Simple questions became complicated.
Questions such as, “When are you going to have children?”
When I became pregnant for the third time, a rather brusque young nurse asked me how many times I had been pregnant. “Three,” I said.
“And how many children do you have at home?” She demanded.
“I . . . I miscarried the other two,” I stammered. It was a very awkward and painful moment.
Being in both these clubs is very hard, especially because miscarried babies are rarely spoken of. It’s as though they didn’t exist and don’t have value. Why? Is it because their lives were so short? Often we don’t even know their gender–it is easy to lose their personhood, too. But carrying a baby and losing a baby changes you. It alters you in ways you don’t expect or control. Those babies, in spite of the brevity of their lives, were humans with value and dignity and worth.

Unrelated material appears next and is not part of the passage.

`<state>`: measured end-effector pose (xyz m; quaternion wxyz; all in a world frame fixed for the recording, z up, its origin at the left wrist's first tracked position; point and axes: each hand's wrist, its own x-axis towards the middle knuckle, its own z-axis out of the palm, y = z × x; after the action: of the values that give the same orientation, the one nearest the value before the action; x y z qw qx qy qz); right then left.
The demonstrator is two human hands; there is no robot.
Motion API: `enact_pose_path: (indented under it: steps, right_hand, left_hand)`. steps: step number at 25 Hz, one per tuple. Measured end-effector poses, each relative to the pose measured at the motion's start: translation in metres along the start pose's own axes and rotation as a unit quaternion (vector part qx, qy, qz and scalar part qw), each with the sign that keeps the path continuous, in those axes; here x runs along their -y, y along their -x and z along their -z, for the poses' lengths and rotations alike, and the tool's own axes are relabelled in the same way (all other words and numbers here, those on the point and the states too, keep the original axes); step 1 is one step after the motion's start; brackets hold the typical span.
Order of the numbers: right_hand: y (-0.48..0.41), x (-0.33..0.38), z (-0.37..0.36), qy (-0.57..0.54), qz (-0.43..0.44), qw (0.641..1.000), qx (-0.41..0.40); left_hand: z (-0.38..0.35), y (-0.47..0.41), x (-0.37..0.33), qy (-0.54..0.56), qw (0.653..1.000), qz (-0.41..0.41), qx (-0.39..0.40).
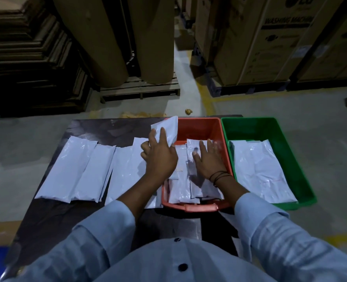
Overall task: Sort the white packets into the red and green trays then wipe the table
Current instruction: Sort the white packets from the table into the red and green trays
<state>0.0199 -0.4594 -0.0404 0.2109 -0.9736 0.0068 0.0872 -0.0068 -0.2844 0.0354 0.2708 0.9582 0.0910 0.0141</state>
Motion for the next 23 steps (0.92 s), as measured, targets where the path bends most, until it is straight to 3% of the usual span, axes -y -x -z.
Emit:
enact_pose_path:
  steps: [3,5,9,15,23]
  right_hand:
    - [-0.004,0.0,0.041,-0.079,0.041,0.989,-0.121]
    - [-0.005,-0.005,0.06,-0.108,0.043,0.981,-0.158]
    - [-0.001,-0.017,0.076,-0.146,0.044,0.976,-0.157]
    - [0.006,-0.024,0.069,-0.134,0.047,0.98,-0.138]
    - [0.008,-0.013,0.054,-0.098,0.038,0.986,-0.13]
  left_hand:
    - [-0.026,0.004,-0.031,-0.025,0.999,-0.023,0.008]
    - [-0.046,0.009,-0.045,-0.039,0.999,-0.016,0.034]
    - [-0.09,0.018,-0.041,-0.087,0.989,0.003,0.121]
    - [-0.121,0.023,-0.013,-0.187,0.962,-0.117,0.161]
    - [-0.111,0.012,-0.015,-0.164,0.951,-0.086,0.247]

Now usually when people ask me about the number of my children, I will tell them about my four-year-old at home and also add, “We lost two before him.” I don’t want to leave them out, but I’m also not sure of the best way to include them. I want to break the stigma of silence. Will you join me?
October 15 is Pregnancy and Infant Loss Remembrance Day, and on that day there is what’s called a wave of light. People all across the country light a candle in memory of an angel baby. If you have experienced loss, know of anyone who has, or just want to love and support those who have, will you light a candle that night and join us in the wave of light–and join me in breaking the silence?